▶ EXERCISE INSTRUCTIONS
Take the line with "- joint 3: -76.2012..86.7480" and every line after it in the data. Transcribe them exactly, through the last.

⟨

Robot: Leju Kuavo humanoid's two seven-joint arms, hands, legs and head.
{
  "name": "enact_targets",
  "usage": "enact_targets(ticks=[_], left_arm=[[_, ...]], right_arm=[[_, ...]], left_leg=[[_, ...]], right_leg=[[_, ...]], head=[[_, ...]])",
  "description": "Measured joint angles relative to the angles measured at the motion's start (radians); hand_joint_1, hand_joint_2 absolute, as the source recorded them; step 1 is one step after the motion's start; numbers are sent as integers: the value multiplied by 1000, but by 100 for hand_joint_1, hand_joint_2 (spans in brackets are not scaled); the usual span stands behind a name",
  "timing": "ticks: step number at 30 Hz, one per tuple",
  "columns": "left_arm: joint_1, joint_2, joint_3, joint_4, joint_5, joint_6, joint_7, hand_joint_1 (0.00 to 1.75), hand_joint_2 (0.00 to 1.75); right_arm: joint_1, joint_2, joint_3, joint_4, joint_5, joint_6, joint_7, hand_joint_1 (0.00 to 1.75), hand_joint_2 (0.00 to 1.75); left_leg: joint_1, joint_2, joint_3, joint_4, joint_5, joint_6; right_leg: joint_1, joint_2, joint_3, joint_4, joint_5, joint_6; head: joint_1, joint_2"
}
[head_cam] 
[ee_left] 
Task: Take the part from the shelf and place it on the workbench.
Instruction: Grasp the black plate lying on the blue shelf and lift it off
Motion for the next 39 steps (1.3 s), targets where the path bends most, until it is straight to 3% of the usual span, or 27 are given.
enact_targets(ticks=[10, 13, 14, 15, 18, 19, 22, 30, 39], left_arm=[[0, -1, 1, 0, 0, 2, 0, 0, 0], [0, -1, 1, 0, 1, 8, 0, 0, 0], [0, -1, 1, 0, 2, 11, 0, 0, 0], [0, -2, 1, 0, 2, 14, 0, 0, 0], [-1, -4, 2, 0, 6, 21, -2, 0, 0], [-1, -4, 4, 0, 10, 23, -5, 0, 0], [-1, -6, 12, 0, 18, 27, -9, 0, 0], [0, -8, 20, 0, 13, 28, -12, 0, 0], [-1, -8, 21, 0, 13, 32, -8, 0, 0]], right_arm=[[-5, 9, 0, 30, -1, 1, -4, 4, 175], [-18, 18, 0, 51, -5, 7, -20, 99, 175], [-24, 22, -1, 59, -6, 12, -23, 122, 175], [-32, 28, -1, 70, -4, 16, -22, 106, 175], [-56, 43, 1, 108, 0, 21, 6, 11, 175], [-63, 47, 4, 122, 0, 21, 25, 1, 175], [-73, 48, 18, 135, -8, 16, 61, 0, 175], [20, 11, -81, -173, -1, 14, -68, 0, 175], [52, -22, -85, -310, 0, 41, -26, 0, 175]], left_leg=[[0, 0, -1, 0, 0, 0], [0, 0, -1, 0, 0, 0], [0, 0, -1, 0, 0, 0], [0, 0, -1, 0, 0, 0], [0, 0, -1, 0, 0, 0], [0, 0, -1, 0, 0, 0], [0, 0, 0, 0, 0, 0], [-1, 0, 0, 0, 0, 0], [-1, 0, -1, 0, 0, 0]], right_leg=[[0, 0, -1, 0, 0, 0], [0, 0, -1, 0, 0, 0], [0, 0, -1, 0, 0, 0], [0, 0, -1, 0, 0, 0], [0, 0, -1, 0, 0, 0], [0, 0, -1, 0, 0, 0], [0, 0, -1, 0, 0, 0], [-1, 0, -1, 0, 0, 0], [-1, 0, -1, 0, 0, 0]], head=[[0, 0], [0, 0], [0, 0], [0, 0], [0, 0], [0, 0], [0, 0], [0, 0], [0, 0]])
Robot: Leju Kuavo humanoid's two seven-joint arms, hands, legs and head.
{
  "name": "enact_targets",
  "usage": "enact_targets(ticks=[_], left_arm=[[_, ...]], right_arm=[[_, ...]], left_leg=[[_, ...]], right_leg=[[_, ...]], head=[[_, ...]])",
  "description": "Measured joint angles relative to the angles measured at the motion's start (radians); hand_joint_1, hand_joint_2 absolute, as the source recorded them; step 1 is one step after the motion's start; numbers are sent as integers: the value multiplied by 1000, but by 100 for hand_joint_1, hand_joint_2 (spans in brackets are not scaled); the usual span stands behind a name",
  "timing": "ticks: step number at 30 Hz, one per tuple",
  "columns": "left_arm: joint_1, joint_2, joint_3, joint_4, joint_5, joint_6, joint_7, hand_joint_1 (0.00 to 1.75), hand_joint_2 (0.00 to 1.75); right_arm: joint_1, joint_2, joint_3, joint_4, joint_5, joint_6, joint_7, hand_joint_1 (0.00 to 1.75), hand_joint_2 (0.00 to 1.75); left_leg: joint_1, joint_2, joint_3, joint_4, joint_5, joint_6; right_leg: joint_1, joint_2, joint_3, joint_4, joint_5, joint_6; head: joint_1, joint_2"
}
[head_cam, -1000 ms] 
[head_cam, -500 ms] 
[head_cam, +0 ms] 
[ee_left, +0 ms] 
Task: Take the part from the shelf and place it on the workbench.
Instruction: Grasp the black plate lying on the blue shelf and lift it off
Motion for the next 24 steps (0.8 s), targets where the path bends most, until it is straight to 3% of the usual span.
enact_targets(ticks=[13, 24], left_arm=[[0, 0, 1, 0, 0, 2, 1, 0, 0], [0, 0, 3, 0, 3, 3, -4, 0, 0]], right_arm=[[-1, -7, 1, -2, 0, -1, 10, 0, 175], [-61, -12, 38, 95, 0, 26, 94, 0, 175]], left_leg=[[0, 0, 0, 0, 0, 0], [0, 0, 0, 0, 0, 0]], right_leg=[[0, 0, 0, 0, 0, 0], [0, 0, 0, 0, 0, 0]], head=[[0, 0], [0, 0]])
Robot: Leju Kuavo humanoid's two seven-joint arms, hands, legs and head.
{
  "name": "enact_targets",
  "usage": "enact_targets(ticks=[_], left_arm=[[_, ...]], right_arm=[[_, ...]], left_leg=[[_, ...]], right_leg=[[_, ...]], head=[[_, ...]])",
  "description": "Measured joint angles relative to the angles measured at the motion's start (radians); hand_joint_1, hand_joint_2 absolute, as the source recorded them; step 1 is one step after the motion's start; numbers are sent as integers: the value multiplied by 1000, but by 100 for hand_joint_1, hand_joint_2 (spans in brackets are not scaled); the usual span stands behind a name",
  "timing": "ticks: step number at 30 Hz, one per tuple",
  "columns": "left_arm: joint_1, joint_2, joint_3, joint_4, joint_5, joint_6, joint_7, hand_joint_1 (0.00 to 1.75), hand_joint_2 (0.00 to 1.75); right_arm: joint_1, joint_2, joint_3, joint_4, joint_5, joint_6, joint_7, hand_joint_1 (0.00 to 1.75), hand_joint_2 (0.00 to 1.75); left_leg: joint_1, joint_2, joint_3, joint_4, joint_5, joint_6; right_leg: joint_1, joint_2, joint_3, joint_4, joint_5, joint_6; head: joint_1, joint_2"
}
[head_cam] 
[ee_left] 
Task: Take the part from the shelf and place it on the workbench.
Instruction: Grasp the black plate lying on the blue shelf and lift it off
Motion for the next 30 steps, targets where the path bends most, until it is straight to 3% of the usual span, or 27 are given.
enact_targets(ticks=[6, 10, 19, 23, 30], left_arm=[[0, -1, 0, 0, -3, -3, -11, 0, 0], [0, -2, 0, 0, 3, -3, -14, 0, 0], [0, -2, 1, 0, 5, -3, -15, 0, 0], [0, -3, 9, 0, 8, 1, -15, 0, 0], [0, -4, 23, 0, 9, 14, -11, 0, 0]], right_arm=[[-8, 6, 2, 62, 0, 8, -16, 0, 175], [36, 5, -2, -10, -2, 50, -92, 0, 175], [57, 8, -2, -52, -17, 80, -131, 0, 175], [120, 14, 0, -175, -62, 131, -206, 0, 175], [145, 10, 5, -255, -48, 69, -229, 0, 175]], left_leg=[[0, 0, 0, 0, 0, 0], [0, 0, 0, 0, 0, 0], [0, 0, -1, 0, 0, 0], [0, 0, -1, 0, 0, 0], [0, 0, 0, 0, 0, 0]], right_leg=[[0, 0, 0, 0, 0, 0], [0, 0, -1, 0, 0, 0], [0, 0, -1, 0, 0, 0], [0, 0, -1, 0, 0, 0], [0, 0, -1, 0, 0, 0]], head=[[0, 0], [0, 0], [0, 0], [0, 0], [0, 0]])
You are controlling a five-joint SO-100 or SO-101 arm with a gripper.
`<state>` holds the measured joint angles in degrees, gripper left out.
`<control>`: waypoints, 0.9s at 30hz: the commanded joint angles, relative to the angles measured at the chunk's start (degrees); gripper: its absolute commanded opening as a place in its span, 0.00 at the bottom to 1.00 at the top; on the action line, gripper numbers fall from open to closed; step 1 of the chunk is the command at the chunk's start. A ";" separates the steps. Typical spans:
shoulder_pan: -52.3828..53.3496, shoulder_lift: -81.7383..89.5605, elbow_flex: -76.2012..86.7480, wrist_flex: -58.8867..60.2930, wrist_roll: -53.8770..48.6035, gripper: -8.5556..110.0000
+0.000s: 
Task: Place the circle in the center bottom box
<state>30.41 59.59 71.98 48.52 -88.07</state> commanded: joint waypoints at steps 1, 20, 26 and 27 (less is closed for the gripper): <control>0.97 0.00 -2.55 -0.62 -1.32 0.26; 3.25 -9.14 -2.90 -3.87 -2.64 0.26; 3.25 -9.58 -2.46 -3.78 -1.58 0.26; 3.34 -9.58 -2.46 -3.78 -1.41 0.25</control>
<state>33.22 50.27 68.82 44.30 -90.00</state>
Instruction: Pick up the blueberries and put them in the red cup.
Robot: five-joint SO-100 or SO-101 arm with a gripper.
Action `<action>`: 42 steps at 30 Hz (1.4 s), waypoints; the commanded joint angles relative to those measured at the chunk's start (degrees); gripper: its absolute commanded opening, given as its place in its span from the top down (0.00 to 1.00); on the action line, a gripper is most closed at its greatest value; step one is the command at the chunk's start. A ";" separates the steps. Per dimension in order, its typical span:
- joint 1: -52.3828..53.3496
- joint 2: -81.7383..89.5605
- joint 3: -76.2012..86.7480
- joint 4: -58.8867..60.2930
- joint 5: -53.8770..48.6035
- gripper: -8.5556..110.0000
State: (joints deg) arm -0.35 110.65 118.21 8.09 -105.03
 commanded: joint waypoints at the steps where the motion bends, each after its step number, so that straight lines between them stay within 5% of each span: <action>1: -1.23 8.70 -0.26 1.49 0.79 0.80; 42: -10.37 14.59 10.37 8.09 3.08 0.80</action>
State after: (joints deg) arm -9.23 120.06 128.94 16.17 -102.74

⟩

▶ SOLUTION FOR THIS EXERCISE
- joint 3: -76.2012..86.7480
- joint 4: -58.8867..60.2930
- joint 5: -53.8770..48.6035
- gripper: -8.5556..110.0000
State: (joints deg) arm -0.35 110.65 118.21 8.09 -105.03
 commanded: joint waypoints at the steps where the motion bends, each after its step number, so that straight lines between them stay within 5% of each span: <action>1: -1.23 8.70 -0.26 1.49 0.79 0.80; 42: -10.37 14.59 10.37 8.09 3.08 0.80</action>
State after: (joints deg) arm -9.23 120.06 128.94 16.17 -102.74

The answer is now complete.